Work to complete:
Can you quote exactly the stretch of lines from the one with "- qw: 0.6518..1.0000" through the final line of the material, both ends included?

Available data:
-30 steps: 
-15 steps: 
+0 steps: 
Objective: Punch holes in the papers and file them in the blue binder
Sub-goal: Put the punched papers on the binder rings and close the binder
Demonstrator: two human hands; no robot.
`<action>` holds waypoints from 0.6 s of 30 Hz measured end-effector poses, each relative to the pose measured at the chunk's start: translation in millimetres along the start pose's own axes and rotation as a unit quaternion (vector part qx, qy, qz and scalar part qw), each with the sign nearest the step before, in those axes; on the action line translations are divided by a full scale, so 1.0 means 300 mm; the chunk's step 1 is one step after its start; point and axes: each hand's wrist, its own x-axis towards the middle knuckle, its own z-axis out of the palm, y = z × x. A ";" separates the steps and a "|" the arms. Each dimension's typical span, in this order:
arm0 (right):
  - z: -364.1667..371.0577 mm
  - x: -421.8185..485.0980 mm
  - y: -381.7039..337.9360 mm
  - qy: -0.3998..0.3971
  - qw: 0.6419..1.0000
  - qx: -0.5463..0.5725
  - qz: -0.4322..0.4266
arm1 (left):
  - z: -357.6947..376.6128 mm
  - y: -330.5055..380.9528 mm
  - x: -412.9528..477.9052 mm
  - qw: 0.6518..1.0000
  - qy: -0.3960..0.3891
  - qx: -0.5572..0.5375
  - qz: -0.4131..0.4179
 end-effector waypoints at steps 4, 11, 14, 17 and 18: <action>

Reply to the task:
  - qw: 0.6518..1.0000
  - qy: -0.3960..0.3891
  - qx: -0.5572..0.5375
  - qz: -0.4131..0.4179
 end-effector waypoints at steps 4, 11, 14, 17 and 18: <action>

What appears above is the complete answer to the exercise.